# Libraries

In [1]:
import pandas as pd
import numpy as np
import requests
import re

from bs4 import BeautifulSoup
from datetime import datetime

# 1. Project Plan

In this section, we created the plan to answer the questions asked by the partners. The questions were answered using *SAPE* method. *SAPE* is the method created by a Brazilian Data Scientist (Meigarom Lopes) in order to better organize the strategies to solve the business problems. The most appropriate translation of *SAPE* into English is *OPI*: output, process and input. 

#### 1. What is the best jeans sale price?

Output

1. How to answer the question.

- Median of the products from the competitors website.

2. Format

- Table or chart.

3. Mean of delivery.

- Streamlit App.

Process

1. Steps to calculate the answer.

- Price median per category, type and color.
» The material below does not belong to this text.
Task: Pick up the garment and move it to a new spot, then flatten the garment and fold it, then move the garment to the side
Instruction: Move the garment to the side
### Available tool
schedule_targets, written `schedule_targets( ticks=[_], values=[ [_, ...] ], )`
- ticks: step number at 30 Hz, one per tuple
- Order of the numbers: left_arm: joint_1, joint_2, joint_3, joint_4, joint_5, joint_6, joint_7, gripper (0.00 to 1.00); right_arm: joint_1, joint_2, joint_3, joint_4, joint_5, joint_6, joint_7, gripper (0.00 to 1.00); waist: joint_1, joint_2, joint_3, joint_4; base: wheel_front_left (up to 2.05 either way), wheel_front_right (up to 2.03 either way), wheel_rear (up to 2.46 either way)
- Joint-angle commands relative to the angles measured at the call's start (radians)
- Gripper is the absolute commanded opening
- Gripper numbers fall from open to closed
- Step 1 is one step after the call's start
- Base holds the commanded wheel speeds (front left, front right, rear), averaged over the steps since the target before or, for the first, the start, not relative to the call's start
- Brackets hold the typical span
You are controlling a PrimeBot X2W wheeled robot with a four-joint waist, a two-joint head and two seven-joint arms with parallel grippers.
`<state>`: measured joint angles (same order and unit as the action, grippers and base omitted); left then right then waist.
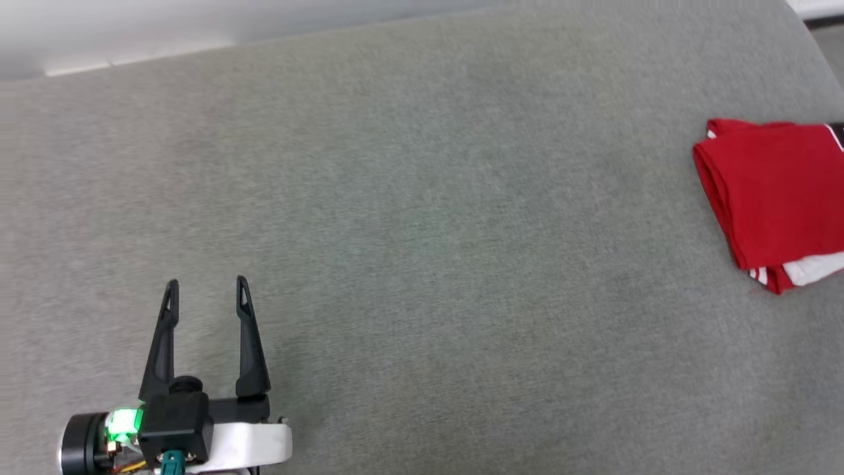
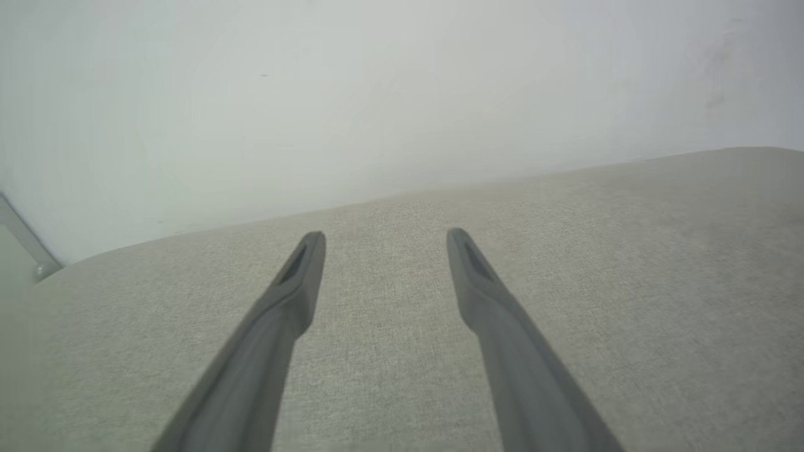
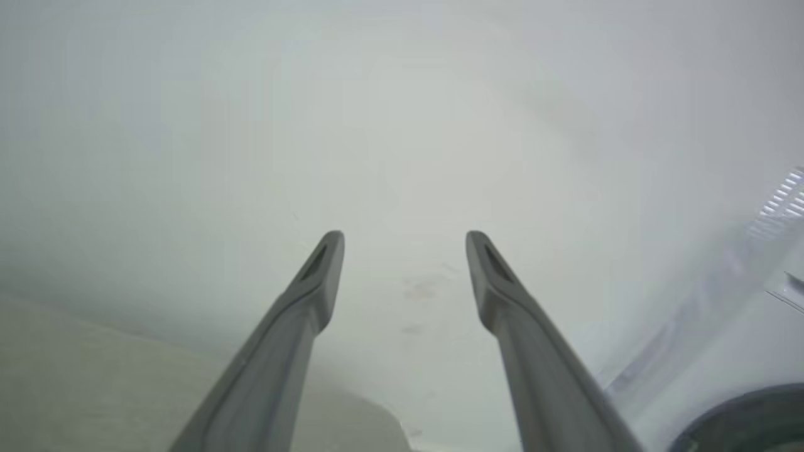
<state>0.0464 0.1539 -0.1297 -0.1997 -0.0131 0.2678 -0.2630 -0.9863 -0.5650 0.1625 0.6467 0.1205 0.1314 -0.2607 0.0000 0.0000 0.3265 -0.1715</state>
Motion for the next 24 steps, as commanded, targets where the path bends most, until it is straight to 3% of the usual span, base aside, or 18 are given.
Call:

2. What we will use to create the table and the chart.

- Simulation using Google Sheets.

3. How the final product will be.

- A dashboard with a Streamlit App. It will be published to Heroku (cloud environment).

Input

1. H&M: https://www2.hm.com/en_us/men/products/jeans.html

2. Macys: https://www.macys.com/shop/mens-clothing/mens-jeans

#### 2. How many different types of jeans and colors should we choose?

This question must be answered by the previous plan. 

#### 3. What raw materials should we choose to make the jeans?  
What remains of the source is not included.